Set down exactly the lines of the records from the top to the line containing "- In brackets, a value's usual span"; include both.

▬▬▬▬▬▬▬▬▬▬

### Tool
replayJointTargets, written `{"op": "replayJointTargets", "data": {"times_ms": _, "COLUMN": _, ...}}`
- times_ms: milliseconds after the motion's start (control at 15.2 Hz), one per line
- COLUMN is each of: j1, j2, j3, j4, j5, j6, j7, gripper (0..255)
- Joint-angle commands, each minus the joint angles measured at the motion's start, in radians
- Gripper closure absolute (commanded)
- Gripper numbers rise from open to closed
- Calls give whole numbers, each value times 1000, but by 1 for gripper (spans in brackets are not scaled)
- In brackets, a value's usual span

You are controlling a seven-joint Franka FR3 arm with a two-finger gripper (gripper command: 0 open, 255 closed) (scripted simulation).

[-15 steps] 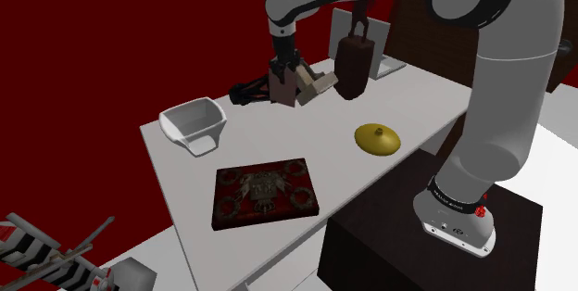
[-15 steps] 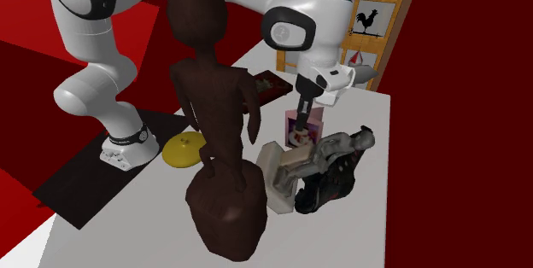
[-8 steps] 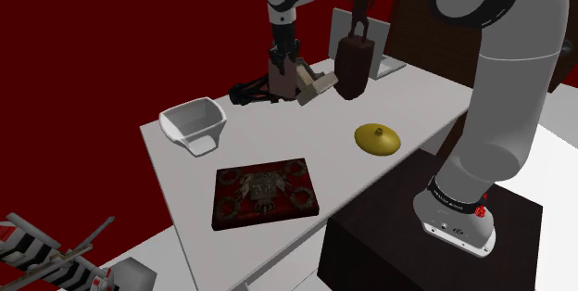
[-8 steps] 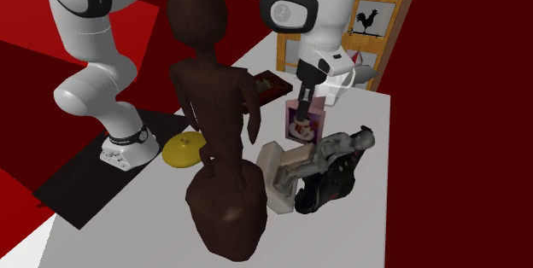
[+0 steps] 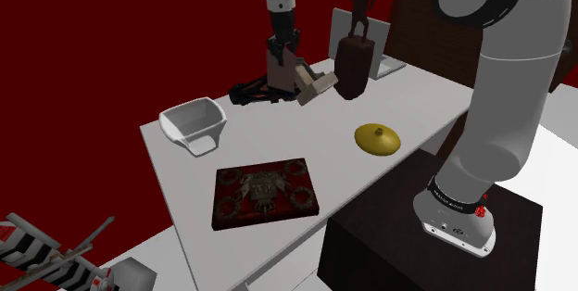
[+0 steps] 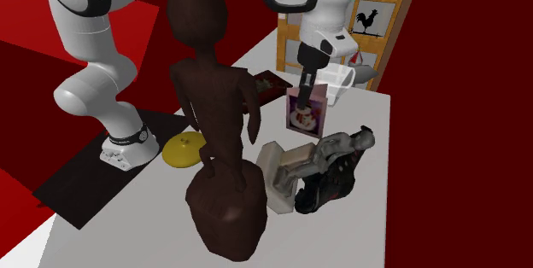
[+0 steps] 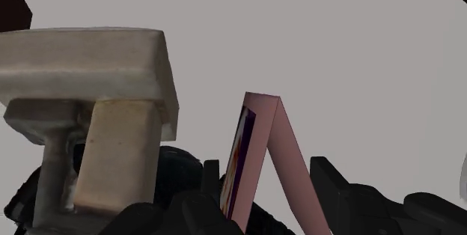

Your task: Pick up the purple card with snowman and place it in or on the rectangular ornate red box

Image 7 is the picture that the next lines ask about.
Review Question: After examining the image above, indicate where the pink folding picture frame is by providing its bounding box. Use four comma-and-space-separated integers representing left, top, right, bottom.
219, 91, 333, 235

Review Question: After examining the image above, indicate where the black rounded object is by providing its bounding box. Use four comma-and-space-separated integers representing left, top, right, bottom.
2, 145, 204, 228

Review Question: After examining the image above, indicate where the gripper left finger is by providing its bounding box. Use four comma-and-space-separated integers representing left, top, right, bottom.
98, 159, 245, 235

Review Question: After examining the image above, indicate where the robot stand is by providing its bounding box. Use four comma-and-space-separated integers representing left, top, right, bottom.
0, 0, 34, 34

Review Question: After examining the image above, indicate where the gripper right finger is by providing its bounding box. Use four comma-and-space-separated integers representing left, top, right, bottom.
309, 156, 467, 235

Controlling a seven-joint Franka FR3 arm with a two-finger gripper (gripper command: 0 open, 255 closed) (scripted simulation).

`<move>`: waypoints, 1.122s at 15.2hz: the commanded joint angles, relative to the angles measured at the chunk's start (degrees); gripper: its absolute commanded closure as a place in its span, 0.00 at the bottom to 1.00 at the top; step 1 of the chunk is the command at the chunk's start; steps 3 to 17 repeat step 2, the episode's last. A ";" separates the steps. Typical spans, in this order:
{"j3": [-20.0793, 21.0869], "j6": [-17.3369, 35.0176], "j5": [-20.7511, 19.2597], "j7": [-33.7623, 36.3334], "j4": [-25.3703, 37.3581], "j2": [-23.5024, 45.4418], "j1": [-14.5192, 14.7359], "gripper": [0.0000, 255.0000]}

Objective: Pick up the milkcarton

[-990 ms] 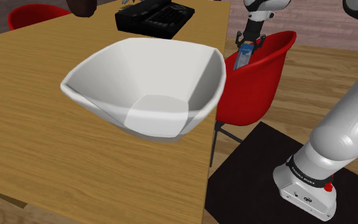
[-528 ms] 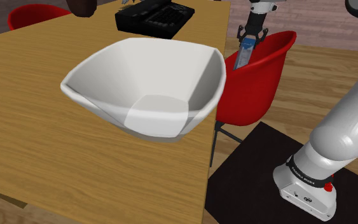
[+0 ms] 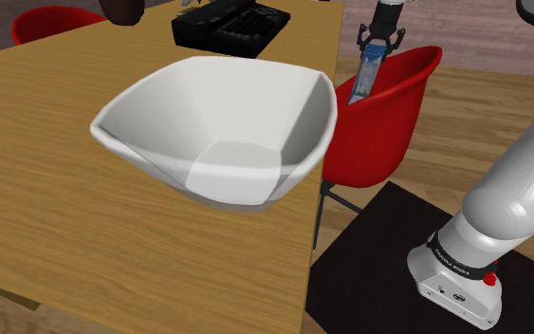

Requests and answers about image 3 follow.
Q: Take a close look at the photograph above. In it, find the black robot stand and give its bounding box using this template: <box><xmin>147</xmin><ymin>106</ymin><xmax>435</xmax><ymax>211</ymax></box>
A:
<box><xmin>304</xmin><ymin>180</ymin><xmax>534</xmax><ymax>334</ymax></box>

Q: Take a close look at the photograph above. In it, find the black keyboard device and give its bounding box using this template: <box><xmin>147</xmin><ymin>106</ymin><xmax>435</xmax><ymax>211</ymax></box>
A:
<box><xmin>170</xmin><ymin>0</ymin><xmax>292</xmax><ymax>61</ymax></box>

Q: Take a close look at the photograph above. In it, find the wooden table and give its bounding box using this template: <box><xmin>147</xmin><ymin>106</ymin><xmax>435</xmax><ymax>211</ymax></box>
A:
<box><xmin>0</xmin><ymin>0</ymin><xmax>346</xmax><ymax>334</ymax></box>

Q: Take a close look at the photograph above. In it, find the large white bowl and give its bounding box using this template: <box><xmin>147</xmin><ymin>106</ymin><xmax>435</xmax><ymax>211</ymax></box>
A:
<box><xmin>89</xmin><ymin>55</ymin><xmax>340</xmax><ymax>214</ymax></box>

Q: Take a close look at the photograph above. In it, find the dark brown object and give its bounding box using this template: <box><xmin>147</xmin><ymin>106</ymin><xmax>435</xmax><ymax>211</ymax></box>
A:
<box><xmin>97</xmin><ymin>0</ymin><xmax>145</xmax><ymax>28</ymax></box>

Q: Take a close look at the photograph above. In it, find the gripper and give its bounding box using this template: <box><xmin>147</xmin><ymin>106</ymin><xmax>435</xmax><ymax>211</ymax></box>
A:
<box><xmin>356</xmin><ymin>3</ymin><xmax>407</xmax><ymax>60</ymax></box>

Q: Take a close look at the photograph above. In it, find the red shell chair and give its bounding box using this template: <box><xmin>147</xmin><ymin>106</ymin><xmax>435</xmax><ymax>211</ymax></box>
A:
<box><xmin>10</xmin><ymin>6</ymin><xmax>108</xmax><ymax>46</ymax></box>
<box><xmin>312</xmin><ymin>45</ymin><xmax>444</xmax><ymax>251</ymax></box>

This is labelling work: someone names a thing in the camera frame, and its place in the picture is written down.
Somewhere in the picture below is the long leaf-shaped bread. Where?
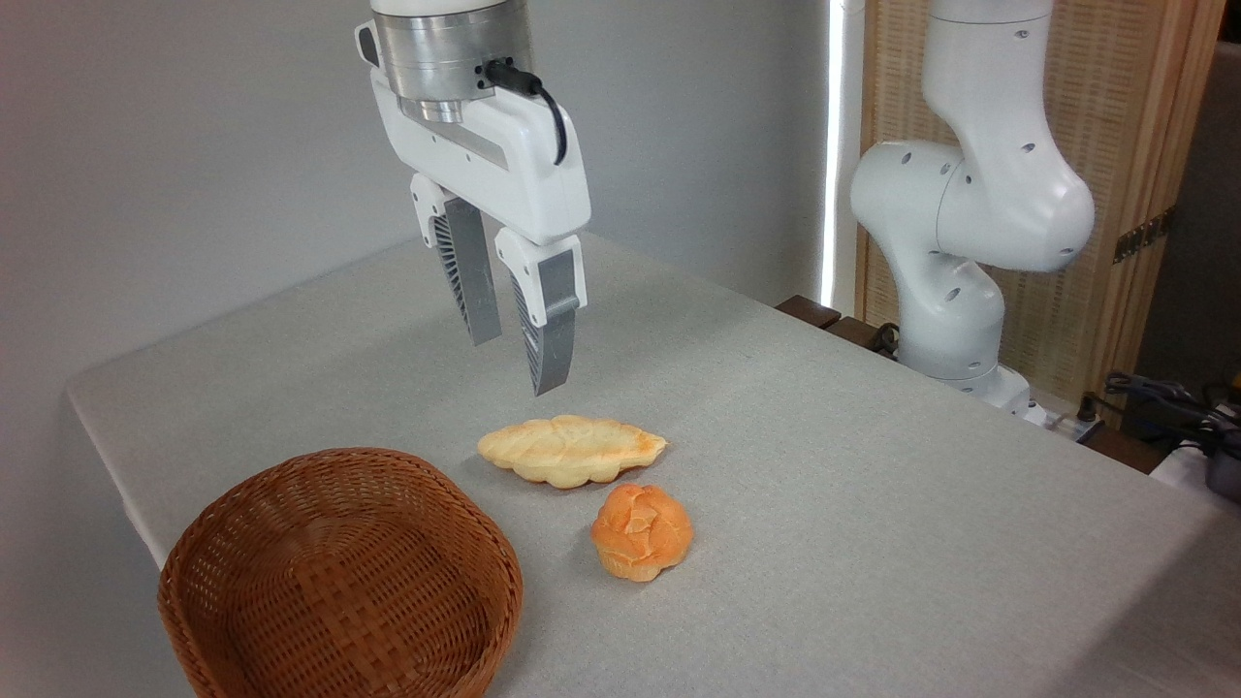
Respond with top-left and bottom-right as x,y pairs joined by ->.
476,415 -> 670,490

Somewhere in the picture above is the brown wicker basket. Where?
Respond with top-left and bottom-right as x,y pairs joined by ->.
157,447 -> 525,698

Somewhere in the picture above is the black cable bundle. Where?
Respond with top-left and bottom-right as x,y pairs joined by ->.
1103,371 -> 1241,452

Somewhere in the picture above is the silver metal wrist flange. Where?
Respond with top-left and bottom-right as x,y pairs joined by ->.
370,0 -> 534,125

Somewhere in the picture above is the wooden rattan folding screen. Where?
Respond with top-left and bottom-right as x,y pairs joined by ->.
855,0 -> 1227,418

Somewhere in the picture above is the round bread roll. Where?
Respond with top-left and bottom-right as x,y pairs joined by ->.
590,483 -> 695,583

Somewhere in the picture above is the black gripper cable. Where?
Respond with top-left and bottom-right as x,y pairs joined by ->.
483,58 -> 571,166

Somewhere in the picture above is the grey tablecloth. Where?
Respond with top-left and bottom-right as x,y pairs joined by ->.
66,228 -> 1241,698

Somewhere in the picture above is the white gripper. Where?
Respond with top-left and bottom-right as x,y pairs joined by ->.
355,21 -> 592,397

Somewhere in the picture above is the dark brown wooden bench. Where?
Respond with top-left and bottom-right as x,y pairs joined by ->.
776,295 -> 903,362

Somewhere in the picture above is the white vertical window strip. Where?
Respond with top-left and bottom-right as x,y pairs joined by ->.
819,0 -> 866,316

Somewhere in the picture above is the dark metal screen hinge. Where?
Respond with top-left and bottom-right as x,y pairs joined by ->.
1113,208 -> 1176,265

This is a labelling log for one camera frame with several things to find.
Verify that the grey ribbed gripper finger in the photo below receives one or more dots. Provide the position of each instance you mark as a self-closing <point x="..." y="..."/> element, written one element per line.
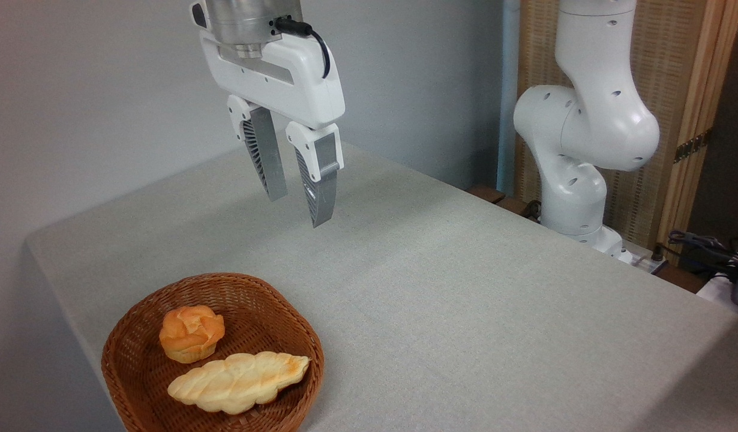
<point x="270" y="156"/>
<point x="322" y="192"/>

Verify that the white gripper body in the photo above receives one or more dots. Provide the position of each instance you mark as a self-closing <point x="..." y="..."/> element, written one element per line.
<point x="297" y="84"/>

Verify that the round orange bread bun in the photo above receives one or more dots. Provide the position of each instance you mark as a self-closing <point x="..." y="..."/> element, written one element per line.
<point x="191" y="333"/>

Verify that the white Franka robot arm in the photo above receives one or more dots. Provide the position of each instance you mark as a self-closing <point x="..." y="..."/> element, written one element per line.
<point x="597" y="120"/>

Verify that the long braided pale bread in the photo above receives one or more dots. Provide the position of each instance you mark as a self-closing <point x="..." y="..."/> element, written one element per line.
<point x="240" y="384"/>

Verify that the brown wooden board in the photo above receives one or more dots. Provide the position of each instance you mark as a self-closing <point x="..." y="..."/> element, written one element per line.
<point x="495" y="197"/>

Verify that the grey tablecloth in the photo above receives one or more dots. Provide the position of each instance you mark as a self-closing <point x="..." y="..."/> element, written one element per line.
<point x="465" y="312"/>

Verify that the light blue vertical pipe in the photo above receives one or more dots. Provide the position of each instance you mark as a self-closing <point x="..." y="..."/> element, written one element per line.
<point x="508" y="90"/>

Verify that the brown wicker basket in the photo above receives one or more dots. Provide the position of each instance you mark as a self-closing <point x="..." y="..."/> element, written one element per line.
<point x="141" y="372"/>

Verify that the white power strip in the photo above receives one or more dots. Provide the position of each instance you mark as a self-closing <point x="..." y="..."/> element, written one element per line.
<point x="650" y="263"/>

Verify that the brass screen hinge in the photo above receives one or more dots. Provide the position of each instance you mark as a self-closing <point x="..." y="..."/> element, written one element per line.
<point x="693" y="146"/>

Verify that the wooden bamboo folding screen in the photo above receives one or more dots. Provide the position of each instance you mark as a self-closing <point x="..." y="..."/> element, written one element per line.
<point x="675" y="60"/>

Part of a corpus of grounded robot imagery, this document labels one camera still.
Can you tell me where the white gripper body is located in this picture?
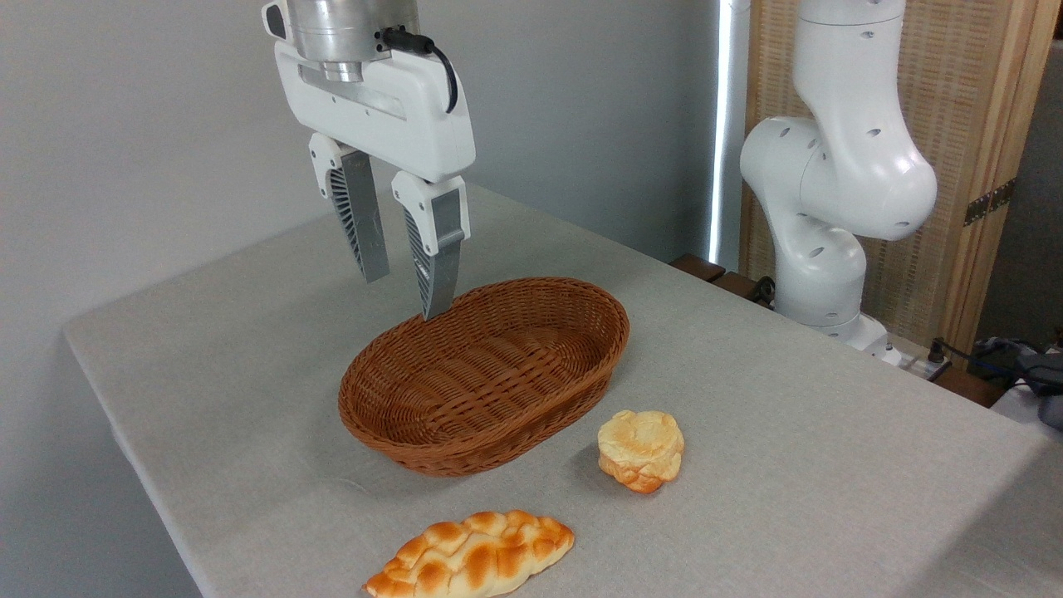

▬▬▬▬▬▬▬▬▬▬

SOLUTION FOR THIS TASK:
### Tool
replayJointTargets, written `{"op": "replayJointTargets", "data": {"times_ms": _, "COLUMN": _, ...}}`
- times_ms: milliseconds after the motion's start (control at 15.2 Hz), one per line
- COLUMN is each of: j1, j2, j3, j4, j5, j6, j7, gripper (0..255)
- Joint-angle commands, each minus the joint angles measured at the motion's start, in radians
- Gripper closure absolute (commanded)
- Gripper numbers rise from open to closed
- Calls give whole numbers, each value times 1000, but by 1 for gripper (spans in brackets are not scaled)
- In brackets, a value's usual span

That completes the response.